1. How we all were ruined by Adam’s fall (vv. 12-14)

2. How we all can be rescued by Christ’s death (vv. 15-21)


James 1:22 says, “Do not merely listen to the word, and so deceive yourselves. Do what it says.” These questions are

designed to help you apply today’s message to your life. We encourage you to thoughtfully answer these questions and

discuss your answers with others. For more information about joining a Grow Group that uses these questions as the basis

for weekly discussion, prayer, and accountability, please call the church office at (936) 582-1977.

1. Can you think of a time when someone’s actions or decisions affected your life either positively or

negatively? How about things you did or choices you made that affected others in some way?

2. Is it right for something Adam did long before you were born to affect you? How is it fair for God

to impute or credit Adam’s sin to you? How does it compare to God imputing or crediting Christ’s

righteousness to your account? How does the way you were made a sinner similar to the way you

are made right before God?

3. Read Genesis 2:16-17 and 3:1-8. Why did the first human beings sin? How did the “original sin”

affect them? How and why does it affect you (i.e. “guilty by association”)? What is the difference

between spiritual death, physical death, and eternal death?

4. Why does believing in an actual, historical Adam critical to Paul’s argument in this passage?

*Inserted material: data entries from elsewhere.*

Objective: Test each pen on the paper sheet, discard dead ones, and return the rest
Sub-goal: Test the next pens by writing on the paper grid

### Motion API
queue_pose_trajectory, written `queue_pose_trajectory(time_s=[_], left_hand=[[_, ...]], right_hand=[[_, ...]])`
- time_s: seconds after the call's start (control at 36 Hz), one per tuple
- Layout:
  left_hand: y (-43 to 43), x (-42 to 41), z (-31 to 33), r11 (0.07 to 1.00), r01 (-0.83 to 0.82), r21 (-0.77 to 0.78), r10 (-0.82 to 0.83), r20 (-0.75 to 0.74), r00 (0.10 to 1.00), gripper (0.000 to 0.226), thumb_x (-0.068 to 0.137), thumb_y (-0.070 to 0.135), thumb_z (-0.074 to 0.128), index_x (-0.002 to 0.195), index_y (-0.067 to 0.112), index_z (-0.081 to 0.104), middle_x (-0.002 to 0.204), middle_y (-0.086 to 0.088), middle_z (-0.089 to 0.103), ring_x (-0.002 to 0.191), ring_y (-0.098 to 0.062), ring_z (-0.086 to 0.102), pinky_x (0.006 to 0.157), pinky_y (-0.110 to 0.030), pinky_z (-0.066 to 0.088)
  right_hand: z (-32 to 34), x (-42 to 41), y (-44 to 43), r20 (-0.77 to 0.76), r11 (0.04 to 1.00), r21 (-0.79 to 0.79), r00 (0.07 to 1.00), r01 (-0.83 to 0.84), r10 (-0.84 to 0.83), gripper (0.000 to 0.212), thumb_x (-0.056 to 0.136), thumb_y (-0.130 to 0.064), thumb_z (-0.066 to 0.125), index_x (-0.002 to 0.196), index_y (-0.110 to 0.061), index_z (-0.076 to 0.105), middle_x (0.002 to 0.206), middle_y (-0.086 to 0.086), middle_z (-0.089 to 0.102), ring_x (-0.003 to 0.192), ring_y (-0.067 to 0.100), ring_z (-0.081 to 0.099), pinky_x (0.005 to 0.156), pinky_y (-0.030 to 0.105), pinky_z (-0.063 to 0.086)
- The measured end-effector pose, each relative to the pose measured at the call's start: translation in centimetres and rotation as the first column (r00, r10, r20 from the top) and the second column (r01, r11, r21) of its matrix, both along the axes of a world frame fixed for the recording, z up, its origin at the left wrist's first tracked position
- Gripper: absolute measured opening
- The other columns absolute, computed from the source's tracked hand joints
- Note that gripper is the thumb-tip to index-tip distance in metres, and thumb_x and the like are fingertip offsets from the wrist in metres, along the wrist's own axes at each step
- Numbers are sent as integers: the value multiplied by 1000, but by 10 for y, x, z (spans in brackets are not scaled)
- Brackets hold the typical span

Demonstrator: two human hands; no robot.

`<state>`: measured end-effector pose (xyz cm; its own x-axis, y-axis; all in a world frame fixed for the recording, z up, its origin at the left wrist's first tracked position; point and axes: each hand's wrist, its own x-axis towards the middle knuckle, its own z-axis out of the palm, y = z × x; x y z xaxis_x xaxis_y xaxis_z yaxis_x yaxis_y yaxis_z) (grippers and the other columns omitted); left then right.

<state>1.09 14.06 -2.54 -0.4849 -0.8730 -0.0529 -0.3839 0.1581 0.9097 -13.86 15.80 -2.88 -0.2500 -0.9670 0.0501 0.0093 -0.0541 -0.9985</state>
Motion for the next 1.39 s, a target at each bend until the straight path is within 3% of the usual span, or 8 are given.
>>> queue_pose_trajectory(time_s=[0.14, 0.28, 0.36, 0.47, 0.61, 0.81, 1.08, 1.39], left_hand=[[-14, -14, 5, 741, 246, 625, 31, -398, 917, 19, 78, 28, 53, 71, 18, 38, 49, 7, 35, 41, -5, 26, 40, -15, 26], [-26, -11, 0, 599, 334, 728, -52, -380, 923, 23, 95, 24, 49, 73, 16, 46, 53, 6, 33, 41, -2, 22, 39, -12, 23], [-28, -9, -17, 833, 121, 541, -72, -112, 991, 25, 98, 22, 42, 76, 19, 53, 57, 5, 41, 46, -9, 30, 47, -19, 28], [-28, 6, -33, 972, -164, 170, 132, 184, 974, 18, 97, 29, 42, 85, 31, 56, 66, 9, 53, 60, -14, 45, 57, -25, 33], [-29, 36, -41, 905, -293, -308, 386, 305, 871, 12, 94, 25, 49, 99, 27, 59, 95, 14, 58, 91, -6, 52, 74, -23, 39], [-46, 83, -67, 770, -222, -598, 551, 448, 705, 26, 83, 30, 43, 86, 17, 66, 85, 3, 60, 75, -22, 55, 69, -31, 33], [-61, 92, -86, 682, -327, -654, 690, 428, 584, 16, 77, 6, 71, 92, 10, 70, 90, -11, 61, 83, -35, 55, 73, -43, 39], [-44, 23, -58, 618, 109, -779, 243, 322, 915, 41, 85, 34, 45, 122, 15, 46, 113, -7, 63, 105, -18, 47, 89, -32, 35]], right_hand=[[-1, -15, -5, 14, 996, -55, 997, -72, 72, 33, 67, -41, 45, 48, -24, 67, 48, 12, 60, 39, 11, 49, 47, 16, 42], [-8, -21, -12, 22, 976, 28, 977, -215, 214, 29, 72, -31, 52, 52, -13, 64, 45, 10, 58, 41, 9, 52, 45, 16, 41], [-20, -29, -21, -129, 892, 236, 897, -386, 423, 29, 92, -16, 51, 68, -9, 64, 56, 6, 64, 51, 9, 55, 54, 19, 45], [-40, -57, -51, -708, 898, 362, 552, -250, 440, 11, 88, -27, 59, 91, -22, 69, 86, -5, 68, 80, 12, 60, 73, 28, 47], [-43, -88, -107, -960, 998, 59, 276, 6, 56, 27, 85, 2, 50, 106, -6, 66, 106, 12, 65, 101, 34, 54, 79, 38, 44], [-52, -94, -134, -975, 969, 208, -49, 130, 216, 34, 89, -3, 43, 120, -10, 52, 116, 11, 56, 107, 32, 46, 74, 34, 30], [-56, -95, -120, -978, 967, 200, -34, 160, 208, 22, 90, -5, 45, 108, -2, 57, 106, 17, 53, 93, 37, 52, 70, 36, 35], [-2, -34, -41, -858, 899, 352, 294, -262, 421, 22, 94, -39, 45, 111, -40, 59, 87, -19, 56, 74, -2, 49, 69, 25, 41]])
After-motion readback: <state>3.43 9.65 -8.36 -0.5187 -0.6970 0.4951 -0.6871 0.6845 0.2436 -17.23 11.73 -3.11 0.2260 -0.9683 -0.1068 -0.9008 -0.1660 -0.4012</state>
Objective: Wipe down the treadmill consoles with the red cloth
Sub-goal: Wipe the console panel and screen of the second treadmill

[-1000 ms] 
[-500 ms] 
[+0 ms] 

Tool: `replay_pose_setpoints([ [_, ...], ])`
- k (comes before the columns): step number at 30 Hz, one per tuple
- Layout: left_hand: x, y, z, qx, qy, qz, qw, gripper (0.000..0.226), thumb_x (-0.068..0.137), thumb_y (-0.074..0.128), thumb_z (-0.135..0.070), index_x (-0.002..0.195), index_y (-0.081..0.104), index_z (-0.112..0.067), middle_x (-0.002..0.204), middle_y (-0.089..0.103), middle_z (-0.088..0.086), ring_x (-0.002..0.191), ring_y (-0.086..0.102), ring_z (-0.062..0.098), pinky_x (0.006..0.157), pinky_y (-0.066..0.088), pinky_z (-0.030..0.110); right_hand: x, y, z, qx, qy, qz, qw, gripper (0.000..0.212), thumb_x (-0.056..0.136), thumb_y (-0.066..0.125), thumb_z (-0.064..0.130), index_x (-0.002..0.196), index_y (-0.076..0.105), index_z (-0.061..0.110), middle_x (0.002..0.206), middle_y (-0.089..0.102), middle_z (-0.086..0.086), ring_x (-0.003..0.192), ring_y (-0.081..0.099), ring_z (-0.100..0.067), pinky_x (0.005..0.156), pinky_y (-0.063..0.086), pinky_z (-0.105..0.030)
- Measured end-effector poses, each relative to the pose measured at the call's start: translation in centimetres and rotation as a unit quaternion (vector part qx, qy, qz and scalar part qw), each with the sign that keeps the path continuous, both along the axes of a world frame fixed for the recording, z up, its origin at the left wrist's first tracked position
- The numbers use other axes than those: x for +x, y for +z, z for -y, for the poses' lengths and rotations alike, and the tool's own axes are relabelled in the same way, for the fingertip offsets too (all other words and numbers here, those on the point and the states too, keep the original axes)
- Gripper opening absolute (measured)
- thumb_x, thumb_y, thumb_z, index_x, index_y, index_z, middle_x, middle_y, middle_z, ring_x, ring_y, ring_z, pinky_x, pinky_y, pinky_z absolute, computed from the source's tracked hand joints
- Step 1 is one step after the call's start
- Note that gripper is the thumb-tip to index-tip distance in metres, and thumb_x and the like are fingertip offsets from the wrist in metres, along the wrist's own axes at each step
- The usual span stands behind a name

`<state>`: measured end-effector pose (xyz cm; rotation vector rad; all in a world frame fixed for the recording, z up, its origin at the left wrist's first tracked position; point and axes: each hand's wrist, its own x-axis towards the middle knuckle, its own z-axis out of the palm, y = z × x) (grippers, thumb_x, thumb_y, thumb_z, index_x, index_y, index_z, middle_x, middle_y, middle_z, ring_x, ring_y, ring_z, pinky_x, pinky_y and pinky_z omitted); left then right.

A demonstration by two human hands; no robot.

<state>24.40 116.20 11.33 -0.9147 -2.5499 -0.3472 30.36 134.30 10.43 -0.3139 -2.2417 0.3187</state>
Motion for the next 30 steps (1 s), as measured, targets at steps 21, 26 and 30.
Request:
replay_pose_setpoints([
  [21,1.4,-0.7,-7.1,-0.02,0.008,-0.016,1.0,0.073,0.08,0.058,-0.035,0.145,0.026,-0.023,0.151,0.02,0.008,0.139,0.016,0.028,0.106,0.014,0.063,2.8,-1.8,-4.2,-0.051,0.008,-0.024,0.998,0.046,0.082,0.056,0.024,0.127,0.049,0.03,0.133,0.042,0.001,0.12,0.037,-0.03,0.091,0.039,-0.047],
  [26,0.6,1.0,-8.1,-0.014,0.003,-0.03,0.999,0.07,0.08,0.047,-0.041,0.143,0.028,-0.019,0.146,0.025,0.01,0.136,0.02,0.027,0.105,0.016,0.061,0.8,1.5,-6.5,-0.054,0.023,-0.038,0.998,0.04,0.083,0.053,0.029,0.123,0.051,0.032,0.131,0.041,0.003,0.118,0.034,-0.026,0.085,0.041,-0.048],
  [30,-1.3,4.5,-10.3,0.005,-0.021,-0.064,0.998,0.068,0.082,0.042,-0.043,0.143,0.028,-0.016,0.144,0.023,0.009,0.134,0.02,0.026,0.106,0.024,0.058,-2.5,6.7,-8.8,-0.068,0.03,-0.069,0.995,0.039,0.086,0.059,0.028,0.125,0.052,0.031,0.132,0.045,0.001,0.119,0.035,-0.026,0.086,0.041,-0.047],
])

How

does the fact that we are condemned based on what Adam did in the Garden, not what we do,

prove we can be justified based on what Jesus did on the cross, not what we do (i.e. no personal

fault and no personal merit)?

5. What are some verses you can think of that refute the false doctrine of universalism? How do you

know that everyone will not end up in heaven?

6. How is what you gained in Christ immeasurable greater than what you lost in Adam?

7. Praise God that you are no longer under the dominion of sin and death. Thank Him for making you

alive in Christ and freeing you to live a holy and righteous life in obedience to Him as your new

master. Ask Him to give you a greater burden to share with others the good news that no matter

who they are or what they have done they are never beyond the grace of God.

“Marvelous grace of our loving Lord, Grace that exceeds our sin and our guilt!

Yonder on Calvary’s mount outpoured,There where the blood of the Lamb was spilled.

Grace, grace, God’s grace, Grace that will pardon and cleanse within;

Grace, grace, God’s grace, Grace that is greater than all our sin!”